What to work on: Search the data below, and report every line in which "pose" occurs.

○ ○ ○

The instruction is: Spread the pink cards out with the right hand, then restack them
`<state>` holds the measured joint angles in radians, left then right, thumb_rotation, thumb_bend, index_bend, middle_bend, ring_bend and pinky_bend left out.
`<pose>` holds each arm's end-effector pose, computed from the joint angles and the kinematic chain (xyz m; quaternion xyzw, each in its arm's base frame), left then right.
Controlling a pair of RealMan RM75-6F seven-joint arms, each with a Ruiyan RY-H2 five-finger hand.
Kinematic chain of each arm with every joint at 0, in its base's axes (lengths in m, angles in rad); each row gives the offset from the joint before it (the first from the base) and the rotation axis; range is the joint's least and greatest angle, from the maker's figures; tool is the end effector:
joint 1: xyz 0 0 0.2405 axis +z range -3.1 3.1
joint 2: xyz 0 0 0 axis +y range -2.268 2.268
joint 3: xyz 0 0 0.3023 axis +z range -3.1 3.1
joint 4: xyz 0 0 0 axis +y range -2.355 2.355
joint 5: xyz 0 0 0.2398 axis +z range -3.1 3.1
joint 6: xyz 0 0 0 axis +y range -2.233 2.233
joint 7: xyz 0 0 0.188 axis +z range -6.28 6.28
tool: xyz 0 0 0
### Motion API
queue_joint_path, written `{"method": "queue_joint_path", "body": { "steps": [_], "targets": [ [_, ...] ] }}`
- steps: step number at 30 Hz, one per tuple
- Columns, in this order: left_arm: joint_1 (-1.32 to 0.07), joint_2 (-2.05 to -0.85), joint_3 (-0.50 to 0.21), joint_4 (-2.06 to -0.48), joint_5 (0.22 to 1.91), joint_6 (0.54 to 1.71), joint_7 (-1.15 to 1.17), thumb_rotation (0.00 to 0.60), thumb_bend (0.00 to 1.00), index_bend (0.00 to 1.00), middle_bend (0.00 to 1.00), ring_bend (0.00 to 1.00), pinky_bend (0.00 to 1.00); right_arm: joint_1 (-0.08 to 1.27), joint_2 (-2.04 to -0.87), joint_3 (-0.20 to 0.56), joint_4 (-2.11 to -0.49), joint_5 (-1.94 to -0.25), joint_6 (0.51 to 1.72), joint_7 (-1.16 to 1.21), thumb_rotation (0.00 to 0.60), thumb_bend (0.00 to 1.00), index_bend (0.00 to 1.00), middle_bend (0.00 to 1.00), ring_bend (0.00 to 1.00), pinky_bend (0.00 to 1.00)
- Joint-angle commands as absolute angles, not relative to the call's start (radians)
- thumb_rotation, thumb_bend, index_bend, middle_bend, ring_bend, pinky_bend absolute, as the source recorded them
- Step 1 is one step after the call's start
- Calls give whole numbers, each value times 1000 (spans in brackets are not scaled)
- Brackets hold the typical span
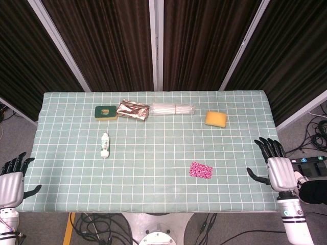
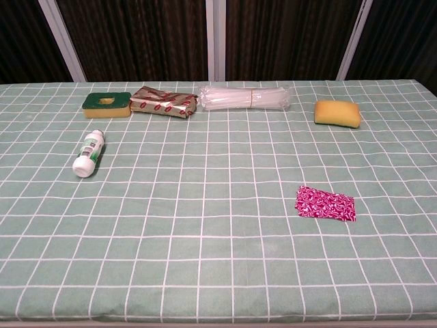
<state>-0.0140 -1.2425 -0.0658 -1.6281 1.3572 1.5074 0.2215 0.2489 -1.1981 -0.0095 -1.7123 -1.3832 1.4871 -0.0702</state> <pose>-0.3850 0.2050 0.1180 -0.5498 -0.4117 -0.3194 0.6528 -0.3185 -0.2683 0.1082 0.5916 -0.4169 0.4219 0.5462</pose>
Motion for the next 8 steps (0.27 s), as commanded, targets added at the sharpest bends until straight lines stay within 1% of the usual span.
{"method": "queue_joint_path", "body": {
  "steps": [1,8],
  "targets": [
    [-15,-1242,-66,-1634,1358,1508,228,600,91,268,195,153,168,212,-1189,-33,-1725,-1415,1515,-48,471,181,105,68,0,0],
    [-22,-1244,-70,-1638,1357,1504,235,600,91,268,195,153,168,160,-1159,-34,-1741,-1464,1567,-33,469,181,104,67,0,0]
  ]
}}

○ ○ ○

Written solution:
`<pose>` holds each arm's end-effector pose, computed from the joint angles and the kinematic chain (xyz m; quaternion xyzw, each in its arm's base frame), left then right.
<state>-0.0140 -1.2425 -0.0658 -1.6281 1.3572 1.5074 0.2215 0.2489 -1.1981 -0.0095 -1.7123 -1.3832 1.4871 -0.0702</state> <pose>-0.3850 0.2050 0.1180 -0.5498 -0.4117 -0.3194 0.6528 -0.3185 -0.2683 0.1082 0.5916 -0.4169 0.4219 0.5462</pose>

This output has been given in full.